> **TASK DETAILS**
Each line of the material that includes the string "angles" counts once; report the total and nothing further.

=== Section Start ===

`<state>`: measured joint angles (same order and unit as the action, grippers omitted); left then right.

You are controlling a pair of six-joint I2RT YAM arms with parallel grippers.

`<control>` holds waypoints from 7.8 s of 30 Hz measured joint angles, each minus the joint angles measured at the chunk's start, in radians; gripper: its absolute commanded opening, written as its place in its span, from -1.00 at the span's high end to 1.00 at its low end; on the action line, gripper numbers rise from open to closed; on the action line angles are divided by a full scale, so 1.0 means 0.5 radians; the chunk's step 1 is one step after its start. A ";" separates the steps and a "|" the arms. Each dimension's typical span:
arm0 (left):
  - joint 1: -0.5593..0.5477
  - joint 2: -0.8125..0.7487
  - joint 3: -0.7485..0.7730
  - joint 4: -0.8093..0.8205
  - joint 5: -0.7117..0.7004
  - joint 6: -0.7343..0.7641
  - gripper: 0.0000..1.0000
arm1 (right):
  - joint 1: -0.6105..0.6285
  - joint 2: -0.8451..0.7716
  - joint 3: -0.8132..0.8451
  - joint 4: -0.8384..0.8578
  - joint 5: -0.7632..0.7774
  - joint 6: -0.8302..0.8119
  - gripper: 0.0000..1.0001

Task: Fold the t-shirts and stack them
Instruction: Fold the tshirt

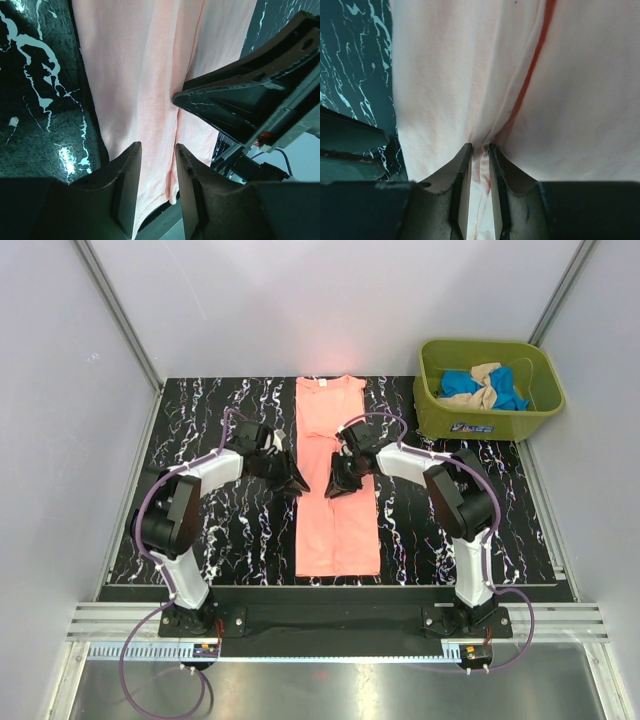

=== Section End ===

> **ANSWER TO THE PROBLEM**
2